What are you looking for?
Get help straight from our team...
Compliance
When a Customer Falls for a Hacked Email: What to Do Next
It’s every lender’s nightmare: a borrower receives a hacked email that looks legitimate, wires funds to the fraudster’s account, and suddenly the closing is in jeopardy. Unfortunately, this type of wire fraud has become one of the fastest-growing cybercrimes targeting mortgage transactions. Under your 2-9 IT Security Program, you should be prepared with a structured response plan to minimize loss, assist the customer, and demonstrate compliance to regulators.
Last updated on 07 Nov, 2025
Step 1: Immediate Containment
Notify the Bank – The first and most urgent step is to instruct the customer to contact their sending bank’s fraud department immediately. Banks can sometimes initiate a SWIFT recall or freeze funds if the transfer is reported quickly.
Engage Receiving Institution – Work with law enforcement and the receiving bank (if known) to flag the account and prevent further disbursement.
Step 2: Incident Reporting and Escalation
Internal Notification – Alert the firm’s Information Security Officer and senior management in line with your 2-9 escalation policy.
Regulatory Reporting – If sensitive customer information was compromised, evaluate whether notification under the Gramm-Leach-Bliley Act (GLBA) or state data breach laws is required.
File SAR if Applicable – Under BSA/AML obligations (referenced in the Quality Control Plan, Section 1-70), if the transaction appears to involve fraud or criminal intent, the designated BSA Officer should consider filing a Suspicious Activity Report (SAR).
Step 3: Customer Assistance
Guidance and Support – Provide the borrower with written instructions, including the exact steps to take with their bank and law enforcement (FBI’s IC3.gov reporting portal).
Clarify Liability – While funds are often unrecoverable, maintaining transparency helps protect the lender’s reputation and shows regulators that proper consumer-protection protocols are followed.
Step 4: Forensic Review
Email Security Audit – Determine how the fraudulent communication reached the customer: was it a compromise of the title company’s account, a spoofed domain, or a hacked borrower inbox?
System Safeguards – Review whether the firm’s own IT systems were breached.
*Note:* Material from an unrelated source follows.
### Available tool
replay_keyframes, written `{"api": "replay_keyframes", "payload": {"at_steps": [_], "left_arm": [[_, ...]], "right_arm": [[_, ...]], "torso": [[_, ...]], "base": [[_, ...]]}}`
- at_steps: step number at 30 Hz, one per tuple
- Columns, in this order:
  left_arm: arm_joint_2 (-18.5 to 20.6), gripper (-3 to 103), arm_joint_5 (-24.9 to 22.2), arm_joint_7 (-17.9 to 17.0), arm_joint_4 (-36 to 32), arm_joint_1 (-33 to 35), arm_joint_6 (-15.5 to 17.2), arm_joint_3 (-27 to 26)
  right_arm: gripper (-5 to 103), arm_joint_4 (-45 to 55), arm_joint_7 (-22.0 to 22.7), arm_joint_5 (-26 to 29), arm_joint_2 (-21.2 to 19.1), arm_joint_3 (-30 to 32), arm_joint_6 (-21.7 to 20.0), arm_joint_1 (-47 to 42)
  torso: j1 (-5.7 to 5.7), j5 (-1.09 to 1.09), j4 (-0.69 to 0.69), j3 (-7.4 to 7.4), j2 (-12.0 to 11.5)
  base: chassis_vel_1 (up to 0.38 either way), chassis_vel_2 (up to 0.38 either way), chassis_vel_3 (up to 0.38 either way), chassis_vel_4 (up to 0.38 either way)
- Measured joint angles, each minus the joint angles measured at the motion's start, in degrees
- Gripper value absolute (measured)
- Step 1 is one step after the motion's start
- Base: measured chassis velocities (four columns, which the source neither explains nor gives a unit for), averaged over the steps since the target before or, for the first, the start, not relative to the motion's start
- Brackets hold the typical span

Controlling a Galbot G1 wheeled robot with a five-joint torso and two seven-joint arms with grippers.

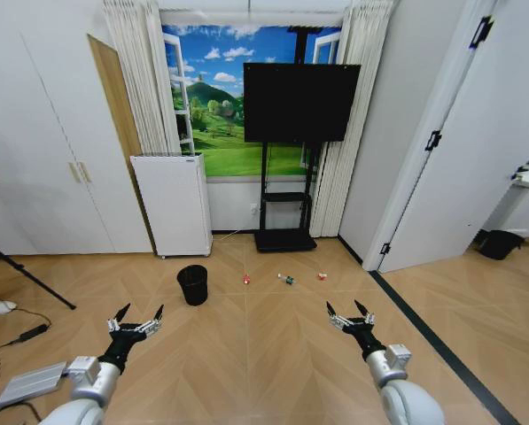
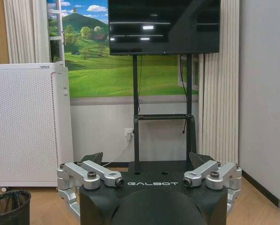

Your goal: Pick up the trash bin and place the garbage on the floor into it.

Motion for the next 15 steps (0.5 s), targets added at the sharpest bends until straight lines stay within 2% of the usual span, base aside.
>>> {"api": "replay_keyframes", "payload": {"at_steps": [15], "left_arm": [[-0.4, 100, -0.4, 0.8, 0.8, -0.1, -0.4, -0.3]], "right_arm": [[100, 1.2, -0.3, -1.0, 0.2, -0.5, 0.1, -0.5]], "torso": [[0.03, -0.02, 0.00, 0.02, 0.0]], "base": [[-0.231, 0.232, 0.230, -0.230]]}}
Section 2-90-21 of the IT Security Policy (Email Security & Phishing Prevention) should be referenced to confirm technical safeguards such as SPF, DKIM, DMARC, and employee phishing training.
Step 5: Preventive Measures Going Forward
Wire Transfer Policy – Reinforce the “call-back” procedure outlined in 2-90-36, requiring verbal confirmation of wire instructions using a verified phone number.
Customer Education – Provide borrowers with a one-page “Wire Fraud Warning” at application and again prior to closing, advising them never to trust last-minute emailed wiring instructions.
Vendor Oversight – Confirm that settlement service providers (title/escrow companies) maintain their own Written Information Security Programs (WISPs) aligned with GLBA Safeguards.
Conclusion
When customers fall prey to a hacked email, the funds may or may not be recovered—but your response as a mortgage company is critical. By following the structured approach in the 2-9 IT Security plan—containment, reporting, customer support, forensic review, and prevention—you demonstrate due diligence, protect your reputation, and most importantly, maintain compliance.